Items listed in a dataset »
━━━━━━━━━━━━━━━━━━━━━━━━━━━━━━
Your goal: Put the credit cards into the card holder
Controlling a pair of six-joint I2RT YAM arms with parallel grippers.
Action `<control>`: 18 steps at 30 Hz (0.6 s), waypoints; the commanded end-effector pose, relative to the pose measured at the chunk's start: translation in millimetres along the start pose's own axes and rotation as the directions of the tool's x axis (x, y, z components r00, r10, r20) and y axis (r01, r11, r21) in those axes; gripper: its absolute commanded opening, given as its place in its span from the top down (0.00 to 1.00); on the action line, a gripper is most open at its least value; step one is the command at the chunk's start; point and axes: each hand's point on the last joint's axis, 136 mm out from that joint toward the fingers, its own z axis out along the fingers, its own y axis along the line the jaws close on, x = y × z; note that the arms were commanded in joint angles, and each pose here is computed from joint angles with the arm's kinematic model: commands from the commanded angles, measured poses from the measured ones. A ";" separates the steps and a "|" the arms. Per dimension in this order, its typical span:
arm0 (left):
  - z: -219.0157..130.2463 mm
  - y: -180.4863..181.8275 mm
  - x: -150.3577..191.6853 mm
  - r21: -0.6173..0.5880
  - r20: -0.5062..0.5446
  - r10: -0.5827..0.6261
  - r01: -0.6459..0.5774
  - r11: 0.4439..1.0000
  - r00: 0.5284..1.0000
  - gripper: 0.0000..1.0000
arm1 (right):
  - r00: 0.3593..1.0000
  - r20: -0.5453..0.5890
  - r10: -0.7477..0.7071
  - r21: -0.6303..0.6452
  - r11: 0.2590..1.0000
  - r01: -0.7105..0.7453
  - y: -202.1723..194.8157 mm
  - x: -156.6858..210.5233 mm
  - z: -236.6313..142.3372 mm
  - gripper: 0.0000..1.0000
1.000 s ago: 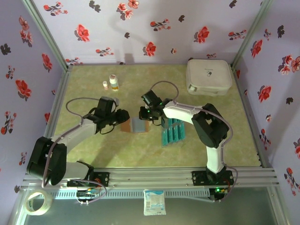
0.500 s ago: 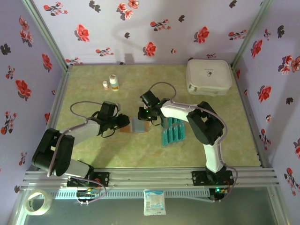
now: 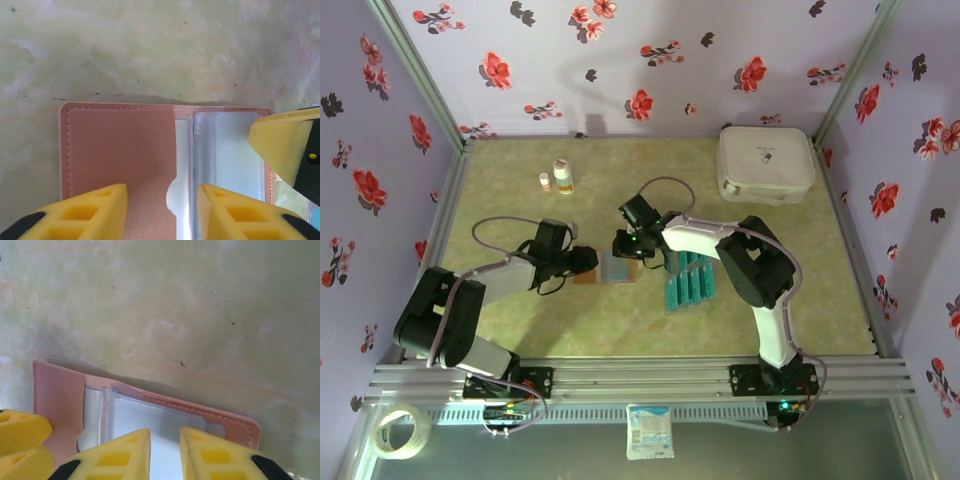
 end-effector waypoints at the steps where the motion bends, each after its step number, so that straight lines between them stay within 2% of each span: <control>1: 2.6 5.5 -3.3 -0.013 0.025 0.033 -0.033 0.999 0.999 0.58 | 0.999 -0.018 0.029 0.016 0.999 -0.029 -10.7 6.2 6.4 0.77; 7: 3.2 4.9 -3.2 0.003 0.042 0.055 -0.055 0.998 0.998 0.58 | 0.998 -0.030 0.049 -0.008 0.999 -0.049 -6.3 8.6 9.6 0.77; 18: 1.4 0.2 -1.3 0.037 0.051 0.084 -0.086 0.996 0.995 0.50 | 0.996 -0.037 0.079 -0.063 0.995 -0.082 11.1 8.9 16.1 0.76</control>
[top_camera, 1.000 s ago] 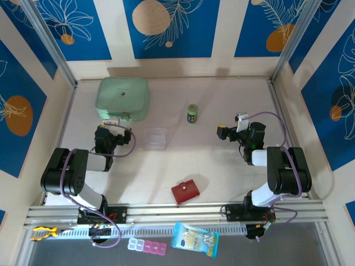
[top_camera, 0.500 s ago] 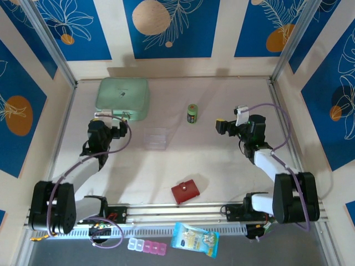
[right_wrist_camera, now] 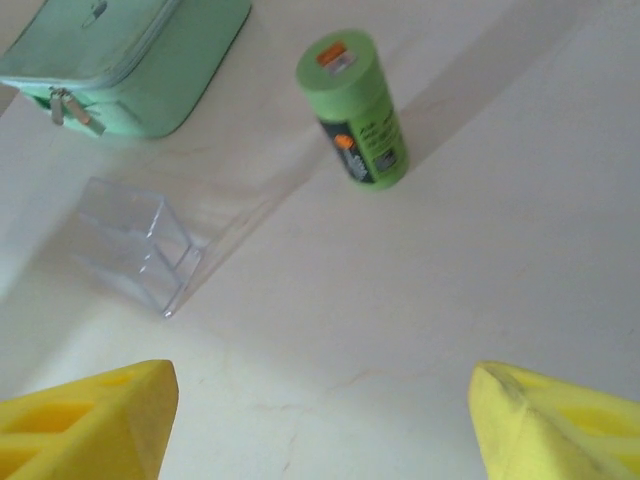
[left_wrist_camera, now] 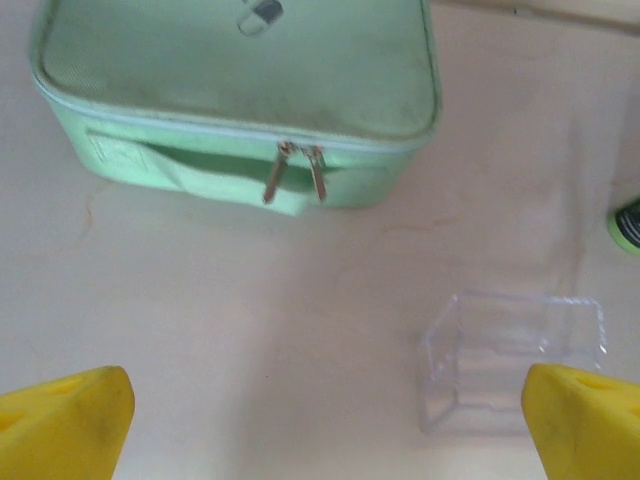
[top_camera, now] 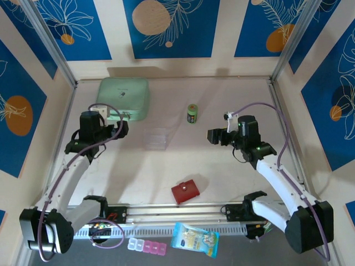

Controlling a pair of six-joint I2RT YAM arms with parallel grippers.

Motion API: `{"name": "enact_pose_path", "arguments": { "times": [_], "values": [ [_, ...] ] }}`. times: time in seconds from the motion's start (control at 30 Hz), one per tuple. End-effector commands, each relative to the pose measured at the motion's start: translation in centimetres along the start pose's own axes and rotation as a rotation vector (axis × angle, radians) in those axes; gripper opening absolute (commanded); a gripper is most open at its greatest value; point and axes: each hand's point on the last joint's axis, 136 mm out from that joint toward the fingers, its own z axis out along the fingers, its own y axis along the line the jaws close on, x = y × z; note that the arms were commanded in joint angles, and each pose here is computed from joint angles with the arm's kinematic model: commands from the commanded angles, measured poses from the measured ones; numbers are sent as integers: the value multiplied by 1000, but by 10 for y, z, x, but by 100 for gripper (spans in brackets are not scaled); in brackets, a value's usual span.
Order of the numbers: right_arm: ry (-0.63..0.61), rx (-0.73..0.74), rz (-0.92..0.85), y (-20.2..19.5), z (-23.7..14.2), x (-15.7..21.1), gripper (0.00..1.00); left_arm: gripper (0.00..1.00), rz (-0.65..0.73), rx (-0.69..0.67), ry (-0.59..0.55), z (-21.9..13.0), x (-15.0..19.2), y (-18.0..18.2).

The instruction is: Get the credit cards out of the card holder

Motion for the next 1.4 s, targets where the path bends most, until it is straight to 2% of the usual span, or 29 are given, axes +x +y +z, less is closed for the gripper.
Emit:
{"name": "enact_pose_path", "arguments": {
  "times": [0.0, 0.2, 0.43, 0.57, 0.67, 0.77, 0.87, 0.97, 1.03, 1.2, 1.37],
  "values": [
    [155, 6, 130, 9, -9, 26, 72, 98, -50, 62, 195, -7, 33, -13],
    [336, -47, 164, 30, -8, 52, 61, 97, 0, 23, 265, 2, 44, -5],
    [545, -45, 126, 55, -14, 95, 61, 98, 29, -30, 267, 3, 52, 7],
    [635, 25, 157, 58, -24, 117, 61, 99, 31, -38, 274, 0, 56, 9],
    [704, -10, 130, 77, -33, 136, 65, 99, 37, -58, 269, -3, 55, 12],
    [731, -42, -25, 92, -37, 148, 70, 100, 44, -83, 242, -6, 51, 16],
    [689, -152, -284, 113, -35, 152, 73, 100, 45, -88, 229, -8, 49, 17],
    [637, -366, -458, 145, -35, 149, 76, 100, 48, -92, 222, -8, 47, 17],
    [625, -472, -646, 157, -39, 157, 81, 100, 51, -101, 218, -9, 46, 19],
    [679, -646, -1020, 152, -48, 189, 84, 100, 54, -112, 210, -11, 46, 20],
    [713, -734, -1160, 154, -45, 199, 85, 100, 56, -97, 206, -10, 45, 18]
  ]
}}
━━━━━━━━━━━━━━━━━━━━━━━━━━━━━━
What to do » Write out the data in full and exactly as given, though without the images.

Answer for the task »
Your goal: Put the credit cards into the card holder
Controlling a pair of six-joint I2RT YAM arms with parallel grippers.
Action `<control>`: 18 steps at 30 Hz (0.6 s), waypoints; the commanded end-effector pose, relative to the pose measured at the chunk's start: translation in millimetres along the start pose's own axes and rotation as the directions of the tool's x axis (x, y, z components r00, r10, r20) and y axis (r01, r11, r21) in those axes; gripper: its absolute commanded opening, given as its place in its span from the top down (0.00 to 1.00); on the action line, a gripper is most open at its least value; step one is the command at the chunk's start; point and axes: each hand's point on the last joint's axis, 136 mm out from that joint toward the fingers, its own z axis out along the fingers, its own y axis along the line the jaws close on, x = y × z; note that the arms were commanded in joint angles, and each pose here is computed from joint angles with the arm's kinematic model: commands from the commanded angles, measured poses from the measured ones. A ";" separates the steps and a "|" the arms. Per dimension in this order, its typical span:
arm0 (left):
  - z: -219.0157..130.2463 mm
  - y: -180.4863..181.8275 mm
  - x: -150.3577..191.6853 mm
  - r21: -0.6173..0.5880
  - r20: -0.5062..0.5446
  - r10: -0.5827..0.6261
  - r01: -0.6459..0.5774
  - r11: 0.4439..1.0000
  - r00: 0.5284..1.0000
  - gripper: 0.0000..1.0000
arm1 (right):
  - r00: 0.3593..1.0000
  - r20: -0.5453..0.5890
  - r10: -0.7477..0.7071
  - r21: -0.6303..0.6452
  - r11: 0.2590..1.0000
  - r01: -0.7105..0.7453
  - y: -202.1723..194.8157 mm
  - x: -156.6858..210.5233 mm
  - z: -236.6313..142.3372 mm
  - gripper: 0.0000..1.0000
1.000 s ago: 
0.500 s ago: 
now: 
 end-effector waypoints at the steps where the motion bends, each after its step number, so that straight lines between them stay within 2% of each span: <control>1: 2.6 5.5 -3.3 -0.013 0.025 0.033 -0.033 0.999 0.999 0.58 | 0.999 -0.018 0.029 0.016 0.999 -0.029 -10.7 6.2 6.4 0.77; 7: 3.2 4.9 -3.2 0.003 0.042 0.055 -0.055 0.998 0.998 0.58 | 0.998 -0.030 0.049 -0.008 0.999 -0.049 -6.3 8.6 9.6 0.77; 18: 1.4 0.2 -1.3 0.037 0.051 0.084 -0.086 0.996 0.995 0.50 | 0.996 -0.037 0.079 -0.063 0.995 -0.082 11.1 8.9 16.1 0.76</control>
[top_camera, 1.000 s ago] 
[top_camera, 0.500 s ago] 
[right_wrist_camera, now] 
[left_wrist_camera, now] 
[top_camera, now] 

Controlling a pair of six-joint I2RT YAM arms with parallel grippers.

Motion API: `{"name": "enact_pose_path", "arguments": { "times": [_], "values": [ [_, ...] ] }}`. times: time in seconds from the motion's start (control at 30 Hz), one per tuple. End-effector commands, each relative to the pose measured at the motion's start: translation in centimetres along the start pose's own axes and rotation as a rotation vector (axis × angle, radians) in those axes; gripper opening absolute (commanded); a gripper is most open at its greatest value; point and axes: each hand's point on the last joint's axis, 136 mm out from that joint toward the fingers, its own z axis out along the fingers, its own y axis along the line the jaws close on, x = y × z; note that the arms were commanded in joint angles, and each pose here is computed from joint angles with the arm's kinematic model: commands from the commanded angles, measured poses from the measured ones; numbers are sent as integers: the value multiplied by 1000, but by 10 for y, z, x, but by 100 for gripper (spans in brackets are not scaled); in brackets, a value's usual span.
Order of the numbers: right_arm: ry (-0.63..0.61), rx (-0.73..0.74), rz (-0.92..0.85), y (-20.2..19.5), z (-23.7..14.2), x (-15.7..21.1), gripper (0.00..1.00); left_arm: gripper (0.00..1.00), rz (-0.65..0.73), rx (-0.69..0.67), ry (-0.59..0.55), z (-21.9..13.0), x (-15.0..19.2), y (-18.0..18.2).

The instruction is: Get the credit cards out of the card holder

Motion for the next 1.4 s, targets where the path bends most, until it is straight to 2% of the usual span, or 29 are given, axes +x +y +z, less is closed for the gripper.
Emit:
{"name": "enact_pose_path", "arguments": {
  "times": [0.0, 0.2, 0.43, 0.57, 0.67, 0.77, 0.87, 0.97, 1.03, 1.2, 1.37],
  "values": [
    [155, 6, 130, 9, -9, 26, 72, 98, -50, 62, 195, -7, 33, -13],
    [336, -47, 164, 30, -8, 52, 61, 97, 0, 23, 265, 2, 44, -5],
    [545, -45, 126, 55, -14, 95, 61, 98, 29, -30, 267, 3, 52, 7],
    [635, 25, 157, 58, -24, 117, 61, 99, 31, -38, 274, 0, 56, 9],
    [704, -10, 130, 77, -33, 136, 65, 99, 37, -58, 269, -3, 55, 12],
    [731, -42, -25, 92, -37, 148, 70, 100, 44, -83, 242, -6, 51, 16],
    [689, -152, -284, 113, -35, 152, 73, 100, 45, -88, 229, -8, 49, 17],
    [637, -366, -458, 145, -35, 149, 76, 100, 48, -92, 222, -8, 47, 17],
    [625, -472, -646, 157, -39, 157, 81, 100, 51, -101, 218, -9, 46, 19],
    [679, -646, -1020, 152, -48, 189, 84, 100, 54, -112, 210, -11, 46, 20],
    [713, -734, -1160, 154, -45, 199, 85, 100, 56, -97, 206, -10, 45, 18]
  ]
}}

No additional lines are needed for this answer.